Try it:
Every line of the listing should be repeated exactly.

Data block:
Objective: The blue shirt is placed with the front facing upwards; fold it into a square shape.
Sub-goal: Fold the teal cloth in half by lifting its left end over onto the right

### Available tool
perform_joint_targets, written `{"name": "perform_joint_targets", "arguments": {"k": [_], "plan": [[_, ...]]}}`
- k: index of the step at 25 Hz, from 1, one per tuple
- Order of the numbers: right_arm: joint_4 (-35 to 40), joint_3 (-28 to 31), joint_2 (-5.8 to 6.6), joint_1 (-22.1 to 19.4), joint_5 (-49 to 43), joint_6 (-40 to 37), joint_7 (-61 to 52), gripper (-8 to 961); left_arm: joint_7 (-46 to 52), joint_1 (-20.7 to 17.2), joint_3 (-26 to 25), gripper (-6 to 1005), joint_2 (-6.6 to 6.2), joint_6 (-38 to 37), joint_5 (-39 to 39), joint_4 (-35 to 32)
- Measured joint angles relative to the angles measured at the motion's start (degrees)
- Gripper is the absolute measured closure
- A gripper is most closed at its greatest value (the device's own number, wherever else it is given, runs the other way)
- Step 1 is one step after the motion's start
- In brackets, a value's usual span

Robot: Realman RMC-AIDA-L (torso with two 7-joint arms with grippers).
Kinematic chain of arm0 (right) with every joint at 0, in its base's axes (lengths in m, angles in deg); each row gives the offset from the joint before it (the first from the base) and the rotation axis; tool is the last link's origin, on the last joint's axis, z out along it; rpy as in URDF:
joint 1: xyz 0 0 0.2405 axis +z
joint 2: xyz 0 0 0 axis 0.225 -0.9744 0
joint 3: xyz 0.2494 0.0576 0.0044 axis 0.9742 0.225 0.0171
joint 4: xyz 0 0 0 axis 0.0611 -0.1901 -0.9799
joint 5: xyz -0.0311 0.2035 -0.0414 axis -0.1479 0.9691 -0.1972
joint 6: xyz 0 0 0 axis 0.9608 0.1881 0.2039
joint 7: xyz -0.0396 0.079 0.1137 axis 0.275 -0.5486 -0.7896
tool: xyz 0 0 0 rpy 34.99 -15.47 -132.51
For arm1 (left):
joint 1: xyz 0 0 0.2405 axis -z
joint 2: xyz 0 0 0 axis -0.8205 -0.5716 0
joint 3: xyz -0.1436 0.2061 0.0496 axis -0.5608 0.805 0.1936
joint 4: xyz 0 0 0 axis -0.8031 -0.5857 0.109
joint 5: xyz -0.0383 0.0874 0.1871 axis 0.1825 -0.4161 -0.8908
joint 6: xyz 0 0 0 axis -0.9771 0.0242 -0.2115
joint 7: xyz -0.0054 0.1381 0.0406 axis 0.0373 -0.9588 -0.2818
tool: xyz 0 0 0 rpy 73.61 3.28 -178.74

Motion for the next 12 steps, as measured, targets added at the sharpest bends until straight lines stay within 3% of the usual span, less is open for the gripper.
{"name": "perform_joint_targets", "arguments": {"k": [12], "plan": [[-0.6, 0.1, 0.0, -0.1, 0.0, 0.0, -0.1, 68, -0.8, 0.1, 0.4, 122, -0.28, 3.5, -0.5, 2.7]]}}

Solution to this task:
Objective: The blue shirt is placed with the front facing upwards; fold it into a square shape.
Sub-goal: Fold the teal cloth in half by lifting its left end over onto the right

### Available tool
perform_joint_targets, written `{"name": "perform_joint_targets", "arguments": {"k": [_], "plan": [[_, ...]]}}`
- k: index of the step at 25 Hz, from 1, one per tuple
- Order of the numbers: right_arm: joint_4 (-35 to 40), joint_3 (-28 to 31), joint_2 (-5.8 to 6.6), joint_1 (-22.1 to 19.4), joint_5 (-49 to 43), joint_6 (-40 to 37), joint_7 (-61 to 52), gripper (-8 to 961); left_arm: joint_7 (-46 to 52), joint_1 (-20.7 to 17.2), joint_3 (-26 to 25), gripper (-6 to 1005), joint_2 (-6.6 to 6.2), joint_6 (-38 to 37), joint_5 (-39 to 39), joint_4 (-35 to 32)
- Measured joint angles relative to the angles measured at the motion's start (degrees)
- Gripper is the absolute measured closure
- A gripper is most closed at its greatest value (the device's own number, wherever else it is given, runs the other way)
- Step 1 is one step after the motion's start
- In brackets, a value's usual span

Robot: Realman RMC-AIDA-L (torso with two 7-joint arms with grippers).
Kinematic chain of arm0 (right) with every joint at 0, in its base's axes (lengths in m, angles in deg); each row gives the offset from the joint before it (the first from the base) and the rotation axis; tool is the last link's origin, on the last joint's axis, z out along it; rpy as in URDF:
joint 1: xyz 0 0 0.2405 axis +z
joint 2: xyz 0 0 0 axis 0.225 -0.9744 0
joint 3: xyz 0.2494 0.0576 0.0044 axis 0.9742 0.225 0.0171
joint 4: xyz 0 0 0 axis 0.0611 -0.1901 -0.9799
joint 5: xyz -0.0311 0.2035 -0.0414 axis -0.1479 0.9691 -0.1972
joint 6: xyz 0 0 0 axis 0.9608 0.1881 0.2039
joint 7: xyz -0.0396 0.079 0.1137 axis 0.275 -0.5486 -0.7896
tool: xyz 0 0 0 rpy 34.99 -15.47 -132.51
For arm1 (left):
joint 1: xyz 0 0 0.2405 axis -z
joint 2: xyz 0 0 0 axis -0.8205 -0.5716 0
joint 3: xyz -0.1436 0.2061 0.0496 axis -0.5608 0.805 0.1936
joint 4: xyz 0 0 0 axis -0.8031 -0.5857 0.109
joint 5: xyz -0.0383 0.0874 0.1871 axis 0.1825 -0.4161 -0.8908
joint 6: xyz 0 0 0 axis -0.9771 0.0242 -0.2115
joint 7: xyz -0.0054 0.1381 0.0406 axis 0.0373 -0.9588 -0.2818
tool: xyz 0 0 0 rpy 73.61 3.28 -178.74

Motion for the next 12 steps, as measured, targets added at the sharpest bends until straight lines stay within 3% of the usual span, less is open for the gripper.
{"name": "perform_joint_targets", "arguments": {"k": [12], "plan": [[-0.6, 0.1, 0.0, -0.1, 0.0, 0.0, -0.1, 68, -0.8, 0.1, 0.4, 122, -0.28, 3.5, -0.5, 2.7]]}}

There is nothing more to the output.